Exercise brief ▸ Where a line holds the word "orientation", copy it from the records.
=== Data for this exercise ===
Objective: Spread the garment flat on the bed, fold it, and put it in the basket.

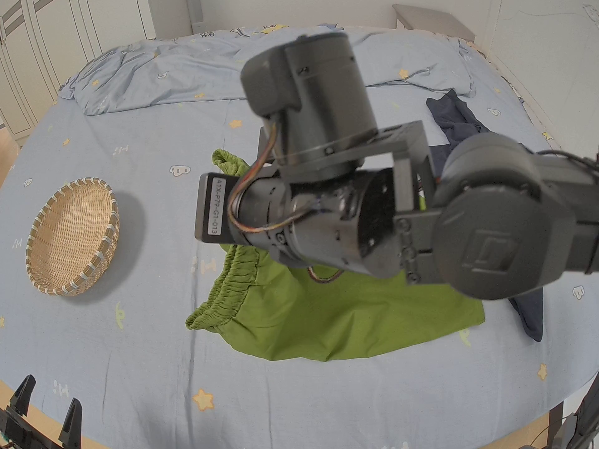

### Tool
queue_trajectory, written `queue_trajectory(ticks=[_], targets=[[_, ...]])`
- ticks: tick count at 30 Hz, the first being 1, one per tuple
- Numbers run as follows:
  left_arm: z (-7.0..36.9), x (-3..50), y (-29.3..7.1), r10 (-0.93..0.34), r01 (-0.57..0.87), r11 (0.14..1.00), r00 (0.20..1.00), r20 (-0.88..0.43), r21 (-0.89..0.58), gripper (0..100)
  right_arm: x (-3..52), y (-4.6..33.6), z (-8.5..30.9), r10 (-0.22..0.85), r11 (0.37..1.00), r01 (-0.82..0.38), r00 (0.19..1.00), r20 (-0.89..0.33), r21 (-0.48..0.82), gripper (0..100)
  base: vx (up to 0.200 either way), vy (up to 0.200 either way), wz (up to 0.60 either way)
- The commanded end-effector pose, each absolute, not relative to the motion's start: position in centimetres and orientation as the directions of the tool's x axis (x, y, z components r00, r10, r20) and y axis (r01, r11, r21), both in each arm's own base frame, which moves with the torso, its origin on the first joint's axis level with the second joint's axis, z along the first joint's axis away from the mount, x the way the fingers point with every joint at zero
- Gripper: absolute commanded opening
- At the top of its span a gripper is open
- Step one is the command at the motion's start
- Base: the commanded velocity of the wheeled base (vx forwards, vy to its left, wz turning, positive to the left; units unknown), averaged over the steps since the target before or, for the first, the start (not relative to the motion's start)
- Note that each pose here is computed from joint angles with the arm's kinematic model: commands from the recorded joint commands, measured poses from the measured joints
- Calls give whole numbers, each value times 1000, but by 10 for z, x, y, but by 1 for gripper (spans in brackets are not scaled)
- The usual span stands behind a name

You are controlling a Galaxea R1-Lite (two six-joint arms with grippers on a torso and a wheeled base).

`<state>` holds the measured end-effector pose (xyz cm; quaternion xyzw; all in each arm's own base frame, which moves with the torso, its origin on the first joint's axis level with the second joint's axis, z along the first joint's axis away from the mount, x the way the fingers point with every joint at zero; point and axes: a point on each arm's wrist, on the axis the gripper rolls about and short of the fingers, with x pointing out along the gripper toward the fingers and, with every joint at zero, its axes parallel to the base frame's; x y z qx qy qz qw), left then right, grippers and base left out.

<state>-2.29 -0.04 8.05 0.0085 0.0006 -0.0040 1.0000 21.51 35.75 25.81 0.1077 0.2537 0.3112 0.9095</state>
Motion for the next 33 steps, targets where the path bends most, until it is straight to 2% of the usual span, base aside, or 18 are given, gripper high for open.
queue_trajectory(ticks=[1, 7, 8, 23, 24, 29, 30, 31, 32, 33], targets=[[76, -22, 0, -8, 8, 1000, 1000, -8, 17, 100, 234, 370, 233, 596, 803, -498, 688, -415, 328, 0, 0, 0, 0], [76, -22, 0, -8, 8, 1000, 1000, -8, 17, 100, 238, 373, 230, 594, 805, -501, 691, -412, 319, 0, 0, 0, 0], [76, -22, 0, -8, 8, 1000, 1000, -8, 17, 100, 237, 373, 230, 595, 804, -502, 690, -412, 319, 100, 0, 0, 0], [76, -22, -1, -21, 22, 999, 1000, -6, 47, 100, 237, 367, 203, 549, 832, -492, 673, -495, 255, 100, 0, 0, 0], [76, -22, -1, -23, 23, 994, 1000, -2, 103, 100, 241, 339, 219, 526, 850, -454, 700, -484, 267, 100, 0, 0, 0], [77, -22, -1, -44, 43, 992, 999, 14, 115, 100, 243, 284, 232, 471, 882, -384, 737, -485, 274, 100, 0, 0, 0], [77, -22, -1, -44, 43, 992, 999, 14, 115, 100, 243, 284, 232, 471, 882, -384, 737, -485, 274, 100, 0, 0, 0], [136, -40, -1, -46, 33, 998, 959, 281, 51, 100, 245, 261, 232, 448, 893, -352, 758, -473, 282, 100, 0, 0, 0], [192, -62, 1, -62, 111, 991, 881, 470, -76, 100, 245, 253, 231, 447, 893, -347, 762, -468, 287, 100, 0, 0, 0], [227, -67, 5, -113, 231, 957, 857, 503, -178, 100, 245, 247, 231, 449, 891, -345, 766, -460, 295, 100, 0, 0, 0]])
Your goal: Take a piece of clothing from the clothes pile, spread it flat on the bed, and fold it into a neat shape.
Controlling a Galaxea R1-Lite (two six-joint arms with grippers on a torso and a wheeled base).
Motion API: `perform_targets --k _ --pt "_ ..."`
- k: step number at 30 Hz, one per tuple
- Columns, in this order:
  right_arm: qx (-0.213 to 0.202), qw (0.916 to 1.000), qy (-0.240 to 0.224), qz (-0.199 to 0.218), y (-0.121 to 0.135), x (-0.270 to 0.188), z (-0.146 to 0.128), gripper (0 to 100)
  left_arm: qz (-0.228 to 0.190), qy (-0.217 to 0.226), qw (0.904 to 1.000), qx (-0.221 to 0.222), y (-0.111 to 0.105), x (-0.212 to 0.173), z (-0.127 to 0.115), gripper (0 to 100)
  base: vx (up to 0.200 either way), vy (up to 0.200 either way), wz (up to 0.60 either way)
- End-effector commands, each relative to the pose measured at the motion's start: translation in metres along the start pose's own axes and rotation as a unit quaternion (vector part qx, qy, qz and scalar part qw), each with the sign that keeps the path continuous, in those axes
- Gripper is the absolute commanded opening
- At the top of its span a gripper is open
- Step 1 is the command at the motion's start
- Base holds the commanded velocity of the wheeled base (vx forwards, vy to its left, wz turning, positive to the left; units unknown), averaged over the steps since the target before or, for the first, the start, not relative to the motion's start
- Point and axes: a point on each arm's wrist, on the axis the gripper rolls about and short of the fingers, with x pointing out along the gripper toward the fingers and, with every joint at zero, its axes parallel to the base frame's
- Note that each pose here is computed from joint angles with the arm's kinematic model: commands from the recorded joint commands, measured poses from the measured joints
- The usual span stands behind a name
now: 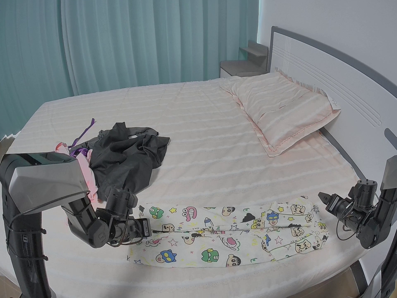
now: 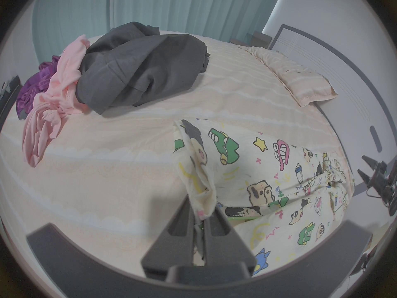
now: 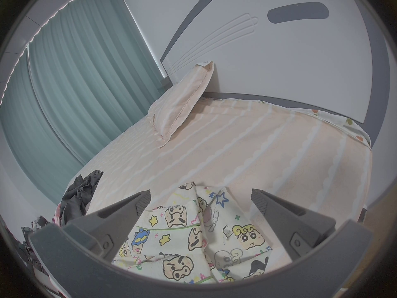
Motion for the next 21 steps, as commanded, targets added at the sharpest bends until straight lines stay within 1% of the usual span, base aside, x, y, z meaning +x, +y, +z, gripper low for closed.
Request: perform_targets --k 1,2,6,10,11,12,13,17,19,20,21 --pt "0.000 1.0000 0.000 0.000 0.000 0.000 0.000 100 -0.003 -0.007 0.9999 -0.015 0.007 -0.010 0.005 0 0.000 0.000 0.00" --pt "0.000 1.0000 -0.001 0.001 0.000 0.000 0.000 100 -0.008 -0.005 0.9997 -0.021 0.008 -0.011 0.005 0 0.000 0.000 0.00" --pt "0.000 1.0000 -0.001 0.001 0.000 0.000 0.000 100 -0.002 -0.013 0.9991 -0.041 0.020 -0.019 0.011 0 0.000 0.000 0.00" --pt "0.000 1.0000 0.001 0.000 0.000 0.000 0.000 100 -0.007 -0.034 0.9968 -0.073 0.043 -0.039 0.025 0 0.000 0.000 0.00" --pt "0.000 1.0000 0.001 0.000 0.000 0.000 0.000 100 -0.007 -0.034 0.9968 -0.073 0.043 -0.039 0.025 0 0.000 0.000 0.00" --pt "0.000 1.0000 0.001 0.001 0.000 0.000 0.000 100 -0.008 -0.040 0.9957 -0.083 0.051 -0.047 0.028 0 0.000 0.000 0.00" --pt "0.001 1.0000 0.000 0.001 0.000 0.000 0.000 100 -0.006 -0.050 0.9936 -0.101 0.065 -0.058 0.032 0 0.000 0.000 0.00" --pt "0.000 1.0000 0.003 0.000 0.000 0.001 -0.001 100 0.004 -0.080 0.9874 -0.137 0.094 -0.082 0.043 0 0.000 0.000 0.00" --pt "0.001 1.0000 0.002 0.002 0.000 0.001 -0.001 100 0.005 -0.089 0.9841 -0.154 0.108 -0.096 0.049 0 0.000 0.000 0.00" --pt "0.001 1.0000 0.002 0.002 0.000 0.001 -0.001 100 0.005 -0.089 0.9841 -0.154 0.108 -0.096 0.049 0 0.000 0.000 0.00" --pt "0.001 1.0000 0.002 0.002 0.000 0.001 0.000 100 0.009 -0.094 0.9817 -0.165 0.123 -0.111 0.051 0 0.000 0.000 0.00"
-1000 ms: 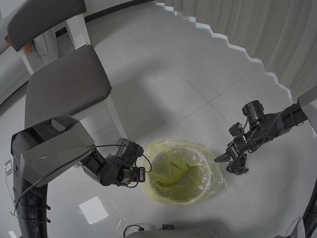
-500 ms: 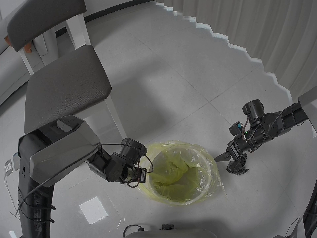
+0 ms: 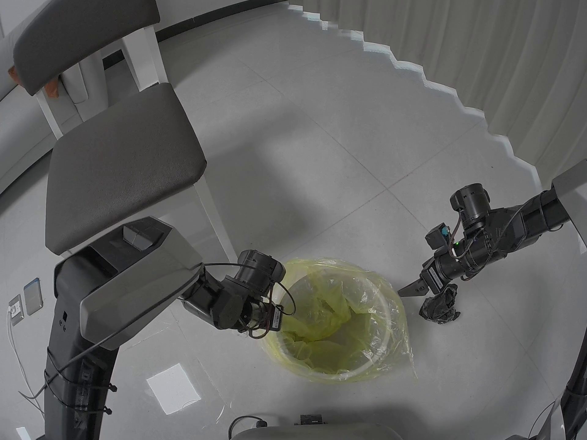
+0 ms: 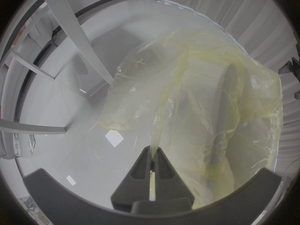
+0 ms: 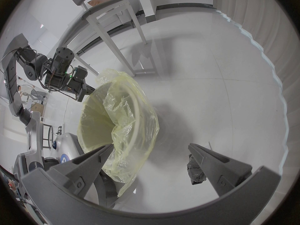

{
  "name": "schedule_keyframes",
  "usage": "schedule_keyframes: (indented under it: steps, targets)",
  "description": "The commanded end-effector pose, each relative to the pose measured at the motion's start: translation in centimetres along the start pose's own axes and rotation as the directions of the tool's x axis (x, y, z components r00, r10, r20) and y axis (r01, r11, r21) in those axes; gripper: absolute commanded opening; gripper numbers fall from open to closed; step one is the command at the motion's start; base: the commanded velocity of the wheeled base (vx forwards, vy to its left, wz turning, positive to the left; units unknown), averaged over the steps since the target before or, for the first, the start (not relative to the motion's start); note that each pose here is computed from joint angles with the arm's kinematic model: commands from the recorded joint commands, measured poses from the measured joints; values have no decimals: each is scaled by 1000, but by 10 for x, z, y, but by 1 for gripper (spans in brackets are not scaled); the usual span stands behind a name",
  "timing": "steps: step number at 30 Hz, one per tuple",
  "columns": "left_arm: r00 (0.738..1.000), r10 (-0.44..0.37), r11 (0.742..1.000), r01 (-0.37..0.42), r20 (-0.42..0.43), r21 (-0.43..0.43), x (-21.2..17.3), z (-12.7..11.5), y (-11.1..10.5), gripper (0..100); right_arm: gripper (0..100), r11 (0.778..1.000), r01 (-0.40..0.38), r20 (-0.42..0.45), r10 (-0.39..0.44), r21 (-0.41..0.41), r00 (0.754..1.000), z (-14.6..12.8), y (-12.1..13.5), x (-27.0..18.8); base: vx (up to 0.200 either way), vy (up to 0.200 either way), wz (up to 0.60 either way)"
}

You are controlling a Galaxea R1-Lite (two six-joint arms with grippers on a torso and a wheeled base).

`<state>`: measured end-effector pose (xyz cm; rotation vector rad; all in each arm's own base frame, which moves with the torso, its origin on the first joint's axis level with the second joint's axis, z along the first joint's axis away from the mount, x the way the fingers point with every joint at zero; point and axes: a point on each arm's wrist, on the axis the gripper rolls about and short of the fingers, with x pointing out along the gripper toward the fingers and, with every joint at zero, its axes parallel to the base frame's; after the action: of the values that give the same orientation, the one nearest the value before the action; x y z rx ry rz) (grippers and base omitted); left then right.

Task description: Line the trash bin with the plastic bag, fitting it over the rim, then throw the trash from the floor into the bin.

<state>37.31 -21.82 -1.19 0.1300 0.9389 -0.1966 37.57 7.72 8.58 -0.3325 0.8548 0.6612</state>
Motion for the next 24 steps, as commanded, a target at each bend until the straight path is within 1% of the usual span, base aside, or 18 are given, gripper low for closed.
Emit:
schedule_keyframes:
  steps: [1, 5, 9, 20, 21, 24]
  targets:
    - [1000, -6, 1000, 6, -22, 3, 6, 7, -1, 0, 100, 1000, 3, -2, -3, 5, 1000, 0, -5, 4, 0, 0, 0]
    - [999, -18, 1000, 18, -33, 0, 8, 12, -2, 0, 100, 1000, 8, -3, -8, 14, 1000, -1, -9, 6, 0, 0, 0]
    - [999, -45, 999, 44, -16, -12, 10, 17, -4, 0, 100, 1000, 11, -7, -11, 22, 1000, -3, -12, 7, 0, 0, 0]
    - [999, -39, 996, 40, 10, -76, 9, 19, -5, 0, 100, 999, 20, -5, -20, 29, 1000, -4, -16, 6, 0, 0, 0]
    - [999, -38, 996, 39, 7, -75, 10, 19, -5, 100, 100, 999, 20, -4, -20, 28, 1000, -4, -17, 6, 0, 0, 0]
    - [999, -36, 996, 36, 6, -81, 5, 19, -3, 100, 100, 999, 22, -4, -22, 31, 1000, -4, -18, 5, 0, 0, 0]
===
Output ▸
- The commanded end-effector pose, each absolute, not relative to the motion's start: position in centimetres and orientation as the directions of the tool's x axis (x, y, z components r00, r10, r20) and y axis (r01, r11, r21), both in each arm's own base frame, which moves with the torso, its origin on the first joint's axis level with the second joint's axis, z along the first joint's axis away from the mount, x the way the fingers point with every joint at zero
`<state>`: measured end-effector pose (xyz cm; rotation vector rad; all in each arm's own base frame, which moves with the torso, its origin on the first joint's axis level with the second joint's axis, z along the first joint's axis away from the mount, x the way the fingers point with every joint at zero; point and axes: a point on each arm's wrist, on the axis the gripper rolls about and short of the fingers, with x pointing out along the gripper toward the fingers and, with every joint at zero, its axes parallel to the base frame's; after the action: of the values that give the same orientation, the one nearest the value before the action; x y z rx ry rz) (grippers and base omitted); left then right.

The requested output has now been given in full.